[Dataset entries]
———

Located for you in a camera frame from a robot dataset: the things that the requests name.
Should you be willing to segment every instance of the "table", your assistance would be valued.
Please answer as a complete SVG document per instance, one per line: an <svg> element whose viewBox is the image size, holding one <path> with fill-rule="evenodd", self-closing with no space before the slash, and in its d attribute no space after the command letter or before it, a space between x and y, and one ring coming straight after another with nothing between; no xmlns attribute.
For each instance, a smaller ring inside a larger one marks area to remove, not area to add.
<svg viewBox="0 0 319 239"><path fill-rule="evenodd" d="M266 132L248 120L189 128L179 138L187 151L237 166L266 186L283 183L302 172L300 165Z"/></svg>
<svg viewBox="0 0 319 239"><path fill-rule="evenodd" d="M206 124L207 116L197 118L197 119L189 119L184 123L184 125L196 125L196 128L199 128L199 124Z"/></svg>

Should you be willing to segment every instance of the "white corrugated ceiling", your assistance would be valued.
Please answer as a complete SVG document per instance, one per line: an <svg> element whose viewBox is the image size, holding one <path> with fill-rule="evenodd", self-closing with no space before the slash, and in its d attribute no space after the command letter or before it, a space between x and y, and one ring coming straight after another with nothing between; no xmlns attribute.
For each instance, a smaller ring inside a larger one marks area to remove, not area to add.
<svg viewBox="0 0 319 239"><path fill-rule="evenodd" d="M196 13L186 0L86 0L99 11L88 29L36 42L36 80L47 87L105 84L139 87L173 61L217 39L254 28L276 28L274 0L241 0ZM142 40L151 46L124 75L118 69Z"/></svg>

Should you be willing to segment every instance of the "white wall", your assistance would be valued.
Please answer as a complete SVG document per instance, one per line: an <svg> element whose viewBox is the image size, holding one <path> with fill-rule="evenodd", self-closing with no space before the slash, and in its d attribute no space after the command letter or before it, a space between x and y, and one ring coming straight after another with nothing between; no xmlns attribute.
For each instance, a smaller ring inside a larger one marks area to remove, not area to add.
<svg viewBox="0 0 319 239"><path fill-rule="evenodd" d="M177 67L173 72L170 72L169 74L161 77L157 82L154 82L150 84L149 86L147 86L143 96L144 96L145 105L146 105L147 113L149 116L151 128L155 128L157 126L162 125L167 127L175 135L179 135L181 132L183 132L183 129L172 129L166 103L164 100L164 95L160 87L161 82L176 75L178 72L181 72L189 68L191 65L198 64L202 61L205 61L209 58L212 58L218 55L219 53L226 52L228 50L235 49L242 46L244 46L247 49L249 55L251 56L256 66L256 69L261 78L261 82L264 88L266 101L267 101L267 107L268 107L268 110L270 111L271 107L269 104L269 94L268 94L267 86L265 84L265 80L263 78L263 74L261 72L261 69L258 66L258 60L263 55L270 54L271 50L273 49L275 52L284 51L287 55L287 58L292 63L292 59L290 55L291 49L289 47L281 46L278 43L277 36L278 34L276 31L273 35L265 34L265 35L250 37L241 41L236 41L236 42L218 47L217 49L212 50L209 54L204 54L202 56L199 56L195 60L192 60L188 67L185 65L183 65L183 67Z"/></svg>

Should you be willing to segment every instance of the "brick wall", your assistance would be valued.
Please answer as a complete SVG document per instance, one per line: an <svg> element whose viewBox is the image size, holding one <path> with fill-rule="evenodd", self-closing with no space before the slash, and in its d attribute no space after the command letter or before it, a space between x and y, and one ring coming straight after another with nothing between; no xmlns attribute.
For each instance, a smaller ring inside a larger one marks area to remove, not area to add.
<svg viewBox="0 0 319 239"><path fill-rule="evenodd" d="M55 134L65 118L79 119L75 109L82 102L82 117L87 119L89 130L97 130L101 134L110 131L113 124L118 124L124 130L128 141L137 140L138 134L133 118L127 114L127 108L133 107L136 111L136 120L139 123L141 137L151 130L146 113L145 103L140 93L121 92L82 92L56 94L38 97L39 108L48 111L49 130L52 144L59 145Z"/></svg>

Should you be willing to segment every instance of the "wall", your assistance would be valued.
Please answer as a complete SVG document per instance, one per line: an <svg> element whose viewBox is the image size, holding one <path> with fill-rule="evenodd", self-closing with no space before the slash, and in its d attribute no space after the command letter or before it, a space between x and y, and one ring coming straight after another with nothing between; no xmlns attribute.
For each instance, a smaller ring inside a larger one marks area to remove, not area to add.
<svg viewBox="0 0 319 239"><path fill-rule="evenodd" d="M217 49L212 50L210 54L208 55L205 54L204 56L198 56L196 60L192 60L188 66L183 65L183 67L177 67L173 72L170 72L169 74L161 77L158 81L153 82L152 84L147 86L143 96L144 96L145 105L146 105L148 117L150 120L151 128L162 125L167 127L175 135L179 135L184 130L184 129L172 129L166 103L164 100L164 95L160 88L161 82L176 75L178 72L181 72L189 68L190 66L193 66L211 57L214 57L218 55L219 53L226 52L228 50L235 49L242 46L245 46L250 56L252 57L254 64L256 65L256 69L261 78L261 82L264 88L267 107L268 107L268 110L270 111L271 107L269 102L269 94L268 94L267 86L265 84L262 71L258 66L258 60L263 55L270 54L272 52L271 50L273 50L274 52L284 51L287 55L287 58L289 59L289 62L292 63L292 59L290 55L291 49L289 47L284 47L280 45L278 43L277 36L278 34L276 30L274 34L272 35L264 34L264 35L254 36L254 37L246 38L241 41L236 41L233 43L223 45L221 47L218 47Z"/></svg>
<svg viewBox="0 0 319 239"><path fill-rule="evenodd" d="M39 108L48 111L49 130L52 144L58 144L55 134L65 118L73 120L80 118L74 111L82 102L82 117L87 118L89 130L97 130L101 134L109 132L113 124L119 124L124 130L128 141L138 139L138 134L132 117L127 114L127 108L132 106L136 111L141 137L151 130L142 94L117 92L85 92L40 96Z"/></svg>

———

--- Aim of the task ---
Among the lines above, find those with the word "wall". Copy them.

--- Result of the task ---
Should you be willing to segment every instance of the "white wall", your assistance would be valued.
Should you be willing to segment every instance of the "brick wall", your assistance would be valued.
Should you be willing to segment every instance of the "wall", your assistance would be valued.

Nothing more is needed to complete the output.